====== Dataset records
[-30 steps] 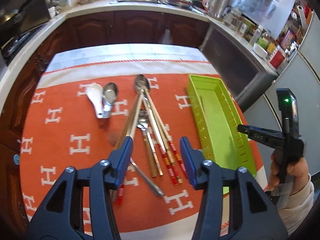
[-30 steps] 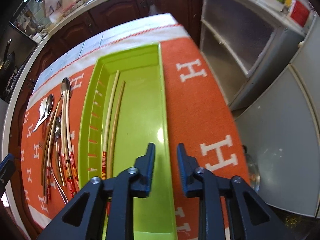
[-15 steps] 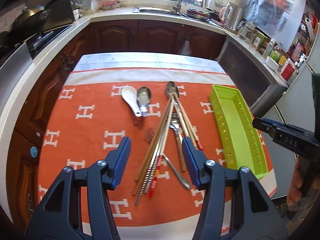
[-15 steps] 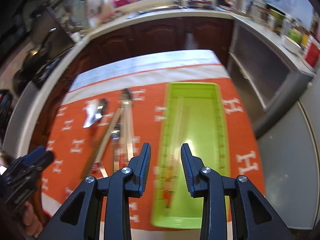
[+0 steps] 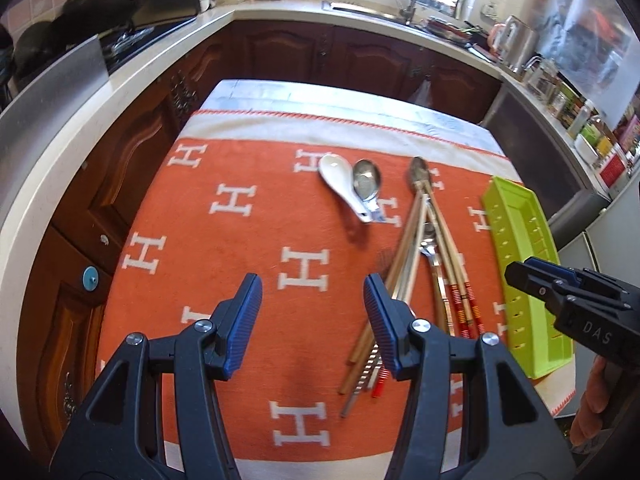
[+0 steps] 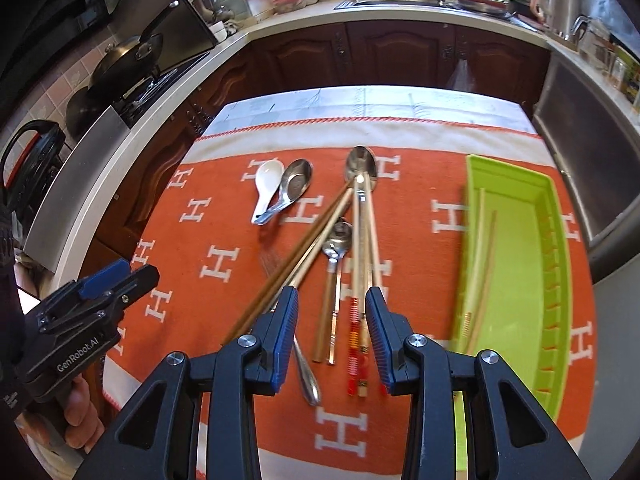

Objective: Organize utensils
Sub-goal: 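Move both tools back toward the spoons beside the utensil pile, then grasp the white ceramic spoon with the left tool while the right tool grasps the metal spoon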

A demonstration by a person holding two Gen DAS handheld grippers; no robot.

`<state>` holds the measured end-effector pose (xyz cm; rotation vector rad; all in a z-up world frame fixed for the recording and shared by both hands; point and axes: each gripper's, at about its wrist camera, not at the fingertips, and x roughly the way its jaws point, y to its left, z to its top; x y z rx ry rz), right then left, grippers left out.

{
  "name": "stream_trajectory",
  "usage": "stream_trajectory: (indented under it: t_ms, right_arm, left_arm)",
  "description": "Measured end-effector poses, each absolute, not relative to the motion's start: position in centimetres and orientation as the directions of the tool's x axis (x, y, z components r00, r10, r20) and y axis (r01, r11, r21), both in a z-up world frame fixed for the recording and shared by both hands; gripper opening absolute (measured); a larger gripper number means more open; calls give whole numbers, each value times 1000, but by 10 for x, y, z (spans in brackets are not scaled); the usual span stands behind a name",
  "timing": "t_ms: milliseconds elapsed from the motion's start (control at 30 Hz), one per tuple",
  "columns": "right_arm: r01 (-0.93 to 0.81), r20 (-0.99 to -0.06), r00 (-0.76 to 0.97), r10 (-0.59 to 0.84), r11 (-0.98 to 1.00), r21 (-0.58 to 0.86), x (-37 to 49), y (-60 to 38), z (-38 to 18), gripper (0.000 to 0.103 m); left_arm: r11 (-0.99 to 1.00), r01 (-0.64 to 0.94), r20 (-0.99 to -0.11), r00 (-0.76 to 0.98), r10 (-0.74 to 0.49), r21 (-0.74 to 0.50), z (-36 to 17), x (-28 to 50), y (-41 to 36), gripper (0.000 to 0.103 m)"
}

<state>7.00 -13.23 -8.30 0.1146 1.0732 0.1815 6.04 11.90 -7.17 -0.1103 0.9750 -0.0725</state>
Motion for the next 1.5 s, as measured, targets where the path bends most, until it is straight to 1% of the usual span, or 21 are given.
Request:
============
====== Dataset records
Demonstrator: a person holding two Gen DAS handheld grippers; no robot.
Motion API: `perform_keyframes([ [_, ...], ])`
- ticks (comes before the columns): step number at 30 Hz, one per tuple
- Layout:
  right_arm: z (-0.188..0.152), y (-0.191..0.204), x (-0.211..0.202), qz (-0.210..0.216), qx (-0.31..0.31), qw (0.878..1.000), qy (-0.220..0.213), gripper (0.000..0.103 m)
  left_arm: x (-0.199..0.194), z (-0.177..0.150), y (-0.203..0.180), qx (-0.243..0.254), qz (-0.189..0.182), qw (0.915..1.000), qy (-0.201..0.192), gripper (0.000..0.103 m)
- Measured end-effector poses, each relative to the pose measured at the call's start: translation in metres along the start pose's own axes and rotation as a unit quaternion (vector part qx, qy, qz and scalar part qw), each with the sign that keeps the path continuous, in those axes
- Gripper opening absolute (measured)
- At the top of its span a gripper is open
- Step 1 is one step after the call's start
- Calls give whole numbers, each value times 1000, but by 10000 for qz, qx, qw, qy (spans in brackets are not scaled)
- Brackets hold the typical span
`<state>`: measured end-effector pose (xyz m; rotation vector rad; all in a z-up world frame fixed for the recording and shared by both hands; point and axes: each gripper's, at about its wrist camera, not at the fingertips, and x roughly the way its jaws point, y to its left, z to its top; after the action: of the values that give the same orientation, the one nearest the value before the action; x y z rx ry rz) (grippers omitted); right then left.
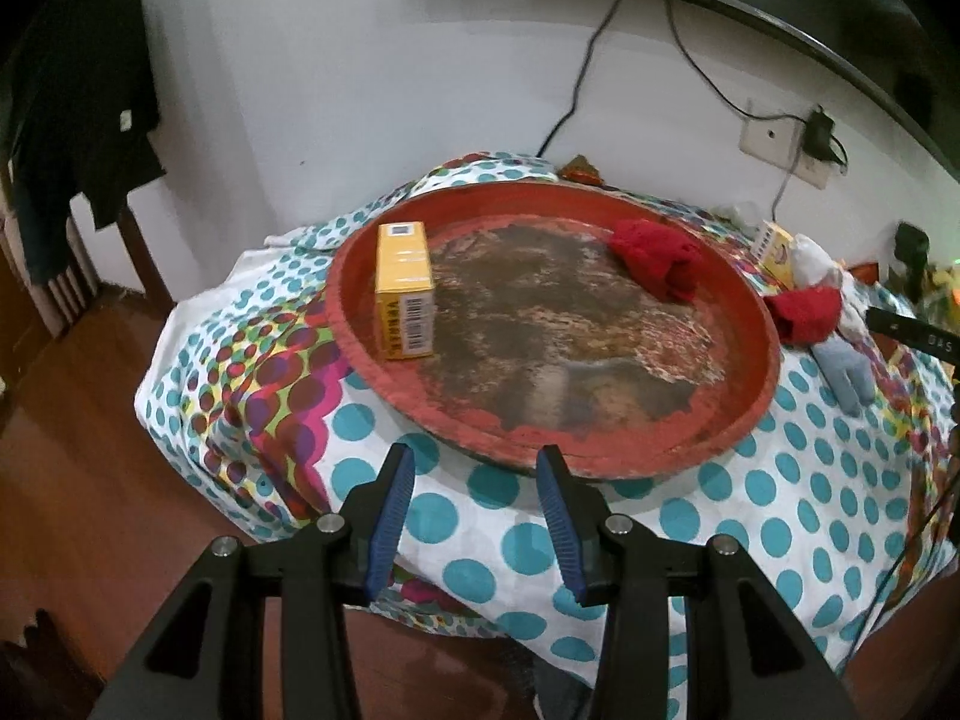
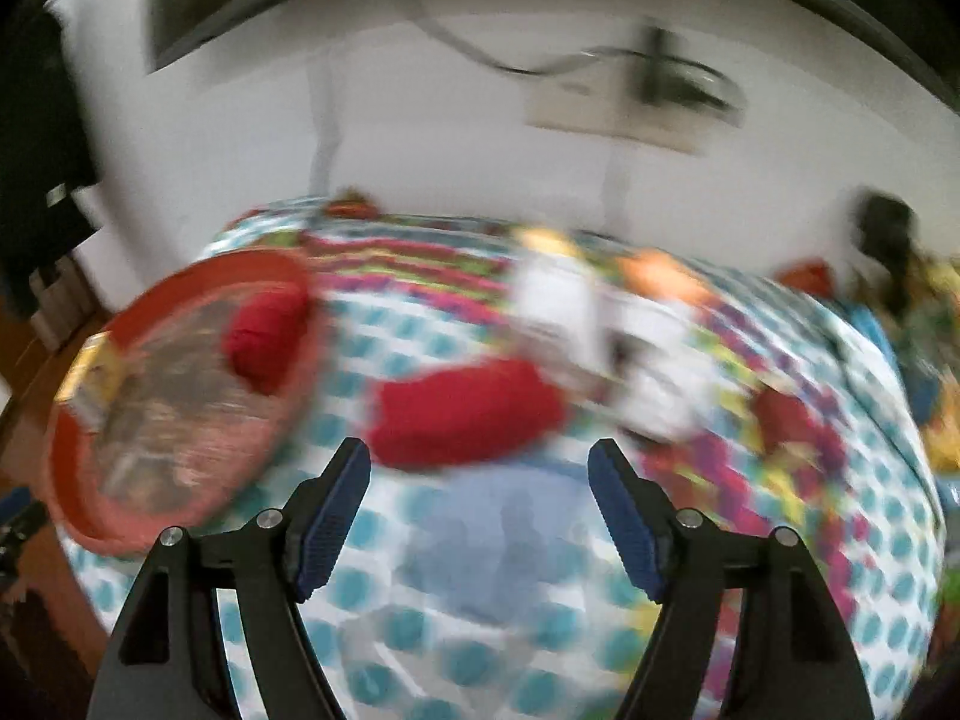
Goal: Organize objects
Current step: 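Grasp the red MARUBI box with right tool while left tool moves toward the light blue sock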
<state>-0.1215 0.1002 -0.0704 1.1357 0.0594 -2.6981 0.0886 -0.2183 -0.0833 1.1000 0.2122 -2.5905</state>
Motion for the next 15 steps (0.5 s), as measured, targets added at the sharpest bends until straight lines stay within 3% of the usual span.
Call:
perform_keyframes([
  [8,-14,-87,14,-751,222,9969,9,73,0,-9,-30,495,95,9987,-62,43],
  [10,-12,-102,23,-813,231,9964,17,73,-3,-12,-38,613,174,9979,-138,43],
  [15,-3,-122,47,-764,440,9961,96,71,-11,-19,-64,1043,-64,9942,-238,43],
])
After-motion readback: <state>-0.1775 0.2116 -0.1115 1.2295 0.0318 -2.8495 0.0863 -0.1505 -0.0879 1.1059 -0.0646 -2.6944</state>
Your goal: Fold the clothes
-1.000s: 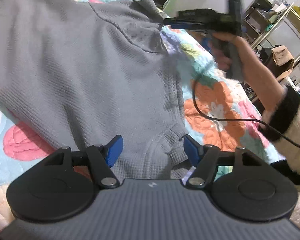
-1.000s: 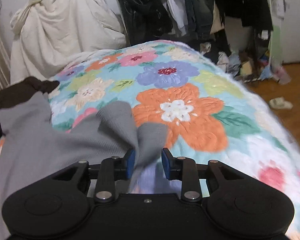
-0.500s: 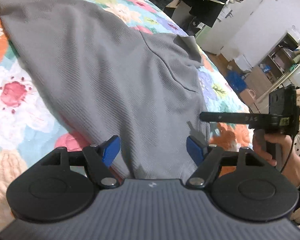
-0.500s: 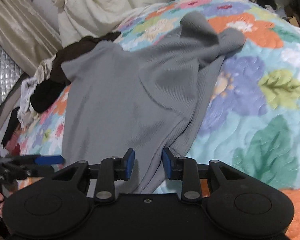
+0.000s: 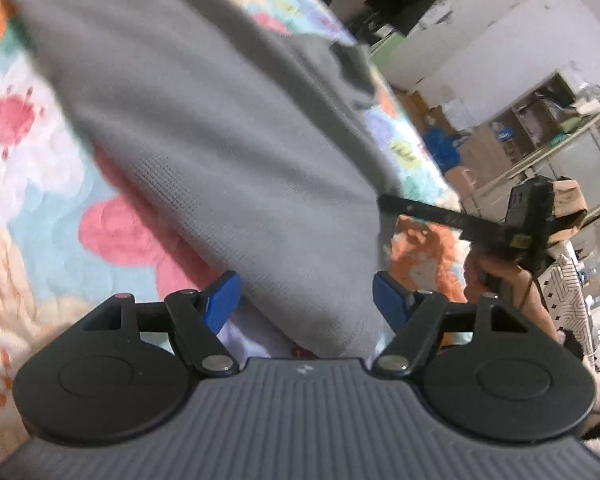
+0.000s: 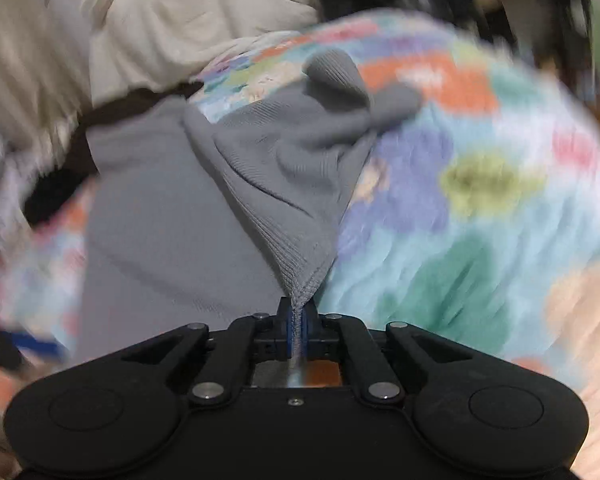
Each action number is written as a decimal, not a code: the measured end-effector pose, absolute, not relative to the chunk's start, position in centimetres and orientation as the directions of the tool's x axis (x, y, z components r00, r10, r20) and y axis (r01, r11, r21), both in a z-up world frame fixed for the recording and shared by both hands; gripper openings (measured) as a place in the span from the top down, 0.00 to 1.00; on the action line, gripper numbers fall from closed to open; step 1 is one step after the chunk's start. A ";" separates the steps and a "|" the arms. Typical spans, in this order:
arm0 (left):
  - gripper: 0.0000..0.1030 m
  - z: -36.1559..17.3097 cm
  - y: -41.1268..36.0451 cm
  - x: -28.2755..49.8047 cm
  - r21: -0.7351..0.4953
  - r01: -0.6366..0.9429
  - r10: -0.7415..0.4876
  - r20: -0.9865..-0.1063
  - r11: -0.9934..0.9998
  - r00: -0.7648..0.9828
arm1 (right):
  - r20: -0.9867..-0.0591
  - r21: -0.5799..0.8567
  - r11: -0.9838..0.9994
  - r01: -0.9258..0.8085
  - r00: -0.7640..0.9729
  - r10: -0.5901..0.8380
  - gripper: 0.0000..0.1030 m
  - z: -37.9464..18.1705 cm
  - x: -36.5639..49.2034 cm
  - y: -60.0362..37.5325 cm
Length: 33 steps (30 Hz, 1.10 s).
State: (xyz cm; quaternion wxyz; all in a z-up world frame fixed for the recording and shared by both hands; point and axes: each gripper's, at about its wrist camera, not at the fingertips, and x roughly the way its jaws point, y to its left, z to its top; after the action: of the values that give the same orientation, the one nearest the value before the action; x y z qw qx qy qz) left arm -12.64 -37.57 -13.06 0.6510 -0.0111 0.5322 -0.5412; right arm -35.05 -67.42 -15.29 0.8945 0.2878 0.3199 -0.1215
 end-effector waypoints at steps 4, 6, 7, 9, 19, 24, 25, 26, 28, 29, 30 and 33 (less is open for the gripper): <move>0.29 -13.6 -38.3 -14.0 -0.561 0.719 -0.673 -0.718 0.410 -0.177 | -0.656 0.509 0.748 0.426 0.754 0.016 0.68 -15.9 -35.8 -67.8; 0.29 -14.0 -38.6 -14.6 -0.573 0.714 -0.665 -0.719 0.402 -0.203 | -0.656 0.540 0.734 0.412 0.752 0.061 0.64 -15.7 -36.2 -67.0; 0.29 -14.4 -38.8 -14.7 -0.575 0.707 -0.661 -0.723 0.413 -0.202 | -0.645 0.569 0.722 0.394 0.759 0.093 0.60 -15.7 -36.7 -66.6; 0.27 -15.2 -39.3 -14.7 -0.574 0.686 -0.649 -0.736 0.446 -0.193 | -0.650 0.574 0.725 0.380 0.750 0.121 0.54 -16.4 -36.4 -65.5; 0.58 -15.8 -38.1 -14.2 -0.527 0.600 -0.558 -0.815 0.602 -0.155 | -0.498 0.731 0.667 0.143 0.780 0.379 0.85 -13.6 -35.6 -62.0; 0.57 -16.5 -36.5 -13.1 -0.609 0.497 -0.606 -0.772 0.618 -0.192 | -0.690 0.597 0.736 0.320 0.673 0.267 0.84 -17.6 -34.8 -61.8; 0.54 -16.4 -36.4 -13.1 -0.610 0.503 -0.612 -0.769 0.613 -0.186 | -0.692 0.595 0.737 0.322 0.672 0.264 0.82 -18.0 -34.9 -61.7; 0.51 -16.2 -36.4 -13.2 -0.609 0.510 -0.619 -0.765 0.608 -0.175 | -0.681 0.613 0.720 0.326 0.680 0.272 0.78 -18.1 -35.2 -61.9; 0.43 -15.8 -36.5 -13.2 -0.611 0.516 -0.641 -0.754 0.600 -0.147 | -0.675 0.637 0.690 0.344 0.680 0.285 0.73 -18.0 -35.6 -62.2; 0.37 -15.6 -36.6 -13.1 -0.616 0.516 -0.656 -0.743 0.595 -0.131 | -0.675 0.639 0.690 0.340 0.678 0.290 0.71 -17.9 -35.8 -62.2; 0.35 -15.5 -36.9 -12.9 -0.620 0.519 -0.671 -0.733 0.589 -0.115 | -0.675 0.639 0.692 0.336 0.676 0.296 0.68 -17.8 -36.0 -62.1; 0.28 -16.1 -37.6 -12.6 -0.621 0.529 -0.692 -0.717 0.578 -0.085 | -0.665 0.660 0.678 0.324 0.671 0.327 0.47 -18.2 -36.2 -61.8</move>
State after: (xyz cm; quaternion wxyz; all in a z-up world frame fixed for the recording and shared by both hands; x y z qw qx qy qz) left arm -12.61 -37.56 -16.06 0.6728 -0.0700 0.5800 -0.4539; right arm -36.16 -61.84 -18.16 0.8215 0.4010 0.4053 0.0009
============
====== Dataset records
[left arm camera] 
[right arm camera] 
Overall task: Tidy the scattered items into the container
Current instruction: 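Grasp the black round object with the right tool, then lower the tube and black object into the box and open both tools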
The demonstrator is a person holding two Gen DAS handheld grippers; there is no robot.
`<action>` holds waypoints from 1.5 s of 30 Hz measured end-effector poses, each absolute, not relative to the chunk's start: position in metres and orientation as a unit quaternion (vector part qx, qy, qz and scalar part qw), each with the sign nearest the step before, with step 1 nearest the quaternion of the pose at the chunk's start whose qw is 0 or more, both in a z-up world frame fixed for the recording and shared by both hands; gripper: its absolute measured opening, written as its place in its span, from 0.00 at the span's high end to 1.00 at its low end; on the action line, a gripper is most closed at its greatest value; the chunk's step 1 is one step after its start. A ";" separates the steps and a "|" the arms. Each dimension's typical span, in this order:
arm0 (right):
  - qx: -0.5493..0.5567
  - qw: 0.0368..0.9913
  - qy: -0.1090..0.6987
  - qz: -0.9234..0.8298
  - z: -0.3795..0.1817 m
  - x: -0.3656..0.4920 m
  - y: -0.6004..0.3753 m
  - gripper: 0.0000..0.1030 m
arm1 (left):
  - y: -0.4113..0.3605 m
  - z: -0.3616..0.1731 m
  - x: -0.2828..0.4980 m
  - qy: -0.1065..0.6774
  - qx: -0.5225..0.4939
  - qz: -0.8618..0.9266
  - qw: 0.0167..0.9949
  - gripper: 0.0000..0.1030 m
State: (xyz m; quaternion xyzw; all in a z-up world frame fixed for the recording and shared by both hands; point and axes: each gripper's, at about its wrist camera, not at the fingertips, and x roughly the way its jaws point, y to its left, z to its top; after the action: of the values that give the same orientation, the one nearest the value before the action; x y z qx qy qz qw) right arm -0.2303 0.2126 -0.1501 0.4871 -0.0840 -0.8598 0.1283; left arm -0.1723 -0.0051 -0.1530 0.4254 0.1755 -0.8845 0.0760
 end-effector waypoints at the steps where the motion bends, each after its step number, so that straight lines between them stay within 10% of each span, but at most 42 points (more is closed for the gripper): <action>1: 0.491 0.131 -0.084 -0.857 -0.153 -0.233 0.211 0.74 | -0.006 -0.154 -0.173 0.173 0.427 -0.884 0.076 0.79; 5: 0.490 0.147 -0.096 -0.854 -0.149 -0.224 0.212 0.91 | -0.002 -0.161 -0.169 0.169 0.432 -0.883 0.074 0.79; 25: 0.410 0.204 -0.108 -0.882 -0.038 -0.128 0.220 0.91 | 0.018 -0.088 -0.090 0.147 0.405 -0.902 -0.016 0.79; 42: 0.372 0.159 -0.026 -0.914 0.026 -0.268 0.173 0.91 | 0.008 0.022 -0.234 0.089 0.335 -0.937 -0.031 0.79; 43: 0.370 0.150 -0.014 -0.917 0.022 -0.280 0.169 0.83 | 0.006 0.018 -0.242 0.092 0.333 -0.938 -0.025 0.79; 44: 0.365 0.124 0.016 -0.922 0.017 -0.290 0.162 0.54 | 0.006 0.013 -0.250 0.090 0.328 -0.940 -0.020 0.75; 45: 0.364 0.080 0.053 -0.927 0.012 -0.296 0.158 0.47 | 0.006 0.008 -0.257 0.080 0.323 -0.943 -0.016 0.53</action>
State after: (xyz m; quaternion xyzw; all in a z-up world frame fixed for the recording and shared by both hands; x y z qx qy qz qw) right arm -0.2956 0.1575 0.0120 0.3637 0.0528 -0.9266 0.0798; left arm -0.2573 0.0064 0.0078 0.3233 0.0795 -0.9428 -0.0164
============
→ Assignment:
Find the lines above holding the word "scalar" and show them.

→ Exercise result:
- Measured end-effector poses, each relative to the pose measured at the call's start: translation in metres along the start pose's own axes and rotation as a unit quaternion (vector part qx, qy, qz and scalar part qw), each with the sign that keeps the path continuous, in those axes
`<action>` holds waypoints from 1.5 s of 30 Hz measured end-effector poses, each absolute, not relative to the chunk's start: position in metres and orientation as a unit quaternion (vector part qx, qy, qz and scalar part qw), each with the sign nearest the step before, with step 1 nearest the quaternion of the pose at the chunk's start whose qw is 0 or more, both in a z-up world frame fixed for the recording and shared by both hands; gripper: its absolute measured opening, written as its place in its span, from 0.00 at the span's high end to 1.00 at its low end; on the action line, a gripper is most closed at its greatest value; the chunk's step 1 is one step after its start. A ";" separates the steps and a "|" the arms. Each dimension's typical span, in this order:

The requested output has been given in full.